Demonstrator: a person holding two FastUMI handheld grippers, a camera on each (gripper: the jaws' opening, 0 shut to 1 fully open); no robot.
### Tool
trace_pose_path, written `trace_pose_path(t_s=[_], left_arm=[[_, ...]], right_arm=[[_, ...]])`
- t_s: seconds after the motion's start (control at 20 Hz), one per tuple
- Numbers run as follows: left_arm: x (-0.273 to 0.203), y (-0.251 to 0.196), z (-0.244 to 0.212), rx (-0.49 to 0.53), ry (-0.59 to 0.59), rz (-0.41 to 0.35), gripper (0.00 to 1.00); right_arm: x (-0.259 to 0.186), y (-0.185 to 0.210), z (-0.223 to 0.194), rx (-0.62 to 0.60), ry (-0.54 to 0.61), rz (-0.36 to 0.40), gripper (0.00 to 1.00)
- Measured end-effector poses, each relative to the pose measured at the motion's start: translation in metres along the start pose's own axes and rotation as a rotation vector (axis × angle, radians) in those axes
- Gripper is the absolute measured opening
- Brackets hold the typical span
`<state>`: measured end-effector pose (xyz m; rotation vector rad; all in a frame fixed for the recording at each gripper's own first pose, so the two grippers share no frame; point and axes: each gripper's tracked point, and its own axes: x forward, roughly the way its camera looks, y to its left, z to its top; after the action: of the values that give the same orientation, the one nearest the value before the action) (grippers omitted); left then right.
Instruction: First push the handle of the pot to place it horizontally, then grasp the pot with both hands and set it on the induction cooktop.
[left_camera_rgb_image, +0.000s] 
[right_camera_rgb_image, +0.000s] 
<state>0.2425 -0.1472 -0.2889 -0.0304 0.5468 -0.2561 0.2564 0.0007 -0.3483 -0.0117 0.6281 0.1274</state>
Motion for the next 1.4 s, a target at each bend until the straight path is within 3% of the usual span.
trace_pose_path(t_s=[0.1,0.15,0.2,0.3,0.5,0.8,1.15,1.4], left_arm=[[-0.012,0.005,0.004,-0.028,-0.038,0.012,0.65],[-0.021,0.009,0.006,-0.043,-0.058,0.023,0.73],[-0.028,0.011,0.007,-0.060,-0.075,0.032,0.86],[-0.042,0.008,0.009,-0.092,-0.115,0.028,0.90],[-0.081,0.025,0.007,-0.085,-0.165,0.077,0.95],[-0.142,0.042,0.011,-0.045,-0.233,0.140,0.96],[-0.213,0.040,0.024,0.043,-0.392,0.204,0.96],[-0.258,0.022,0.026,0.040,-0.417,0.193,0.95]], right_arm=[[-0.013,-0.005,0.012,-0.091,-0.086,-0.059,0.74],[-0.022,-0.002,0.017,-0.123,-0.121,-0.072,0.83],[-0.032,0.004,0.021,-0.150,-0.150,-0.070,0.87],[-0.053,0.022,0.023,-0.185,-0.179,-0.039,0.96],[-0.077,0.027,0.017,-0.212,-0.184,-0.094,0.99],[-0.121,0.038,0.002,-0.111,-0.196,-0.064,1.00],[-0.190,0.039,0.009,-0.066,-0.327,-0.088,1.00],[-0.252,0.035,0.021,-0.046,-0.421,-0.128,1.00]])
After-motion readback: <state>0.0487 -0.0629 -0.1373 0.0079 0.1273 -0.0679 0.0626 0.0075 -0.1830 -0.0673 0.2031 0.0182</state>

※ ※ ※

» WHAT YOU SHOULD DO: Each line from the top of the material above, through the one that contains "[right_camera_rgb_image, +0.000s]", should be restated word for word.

» YOUR RESPONSE:
Demonstrator: a person holding two FastUMI handheld grippers, a camera on each (gripper: the jaws' opening, 0 shut to 1 fully open); no robot.
### Tool
trace_pose_path, written `trace_pose_path(t_s=[_], left_arm=[[_, ...]], right_arm=[[_, ...]])`
- t_s: seconds after the motion's start (control at 20 Hz), one per tuple
- Numbers run as follows: left_arm: x (-0.273 to 0.203), y (-0.251 to 0.196), z (-0.244 to 0.212), rx (-0.49 to 0.53), ry (-0.59 to 0.59), rz (-0.41 to 0.35), gripper (0.00 to 1.00); right_arm: x (-0.259 to 0.186), y (-0.185 to 0.210), z (-0.223 to 0.194), rx (-0.62 to 0.60), ry (-0.54 to 0.61), rz (-0.36 to 0.40), gripper (0.00 to 1.00)
- Measured end-effector poses, each relative to the pose measured at the motion's start: translation in metres along the start pose's own axes and rotation as a rotation vector (axis × angle, radians) in those axes
- Gripper is the absolute measured opening
- Brackets hold the typical span
`<state>`: measured end-effector pose (xyz m; rotation vector rad; all in a frame fixed for the recording at each gripper's own first pose, so the two grippers share no frame; point and axes: each gripper's tracked point, and its own axes: x forward, roughly the way its camera looks, y to its left, z to its top; after the action: of the values that give the same orientation, the one nearest the value before the action) (grippers omitted); left then right.
Instruction: First push the handle of the pot to place it horizontally, then grasp the pot with both hands and set it on the induction cooktop.
[left_camera_rgb_image, +0.000s] 
[right_camera_rgb_image, +0.000s] 

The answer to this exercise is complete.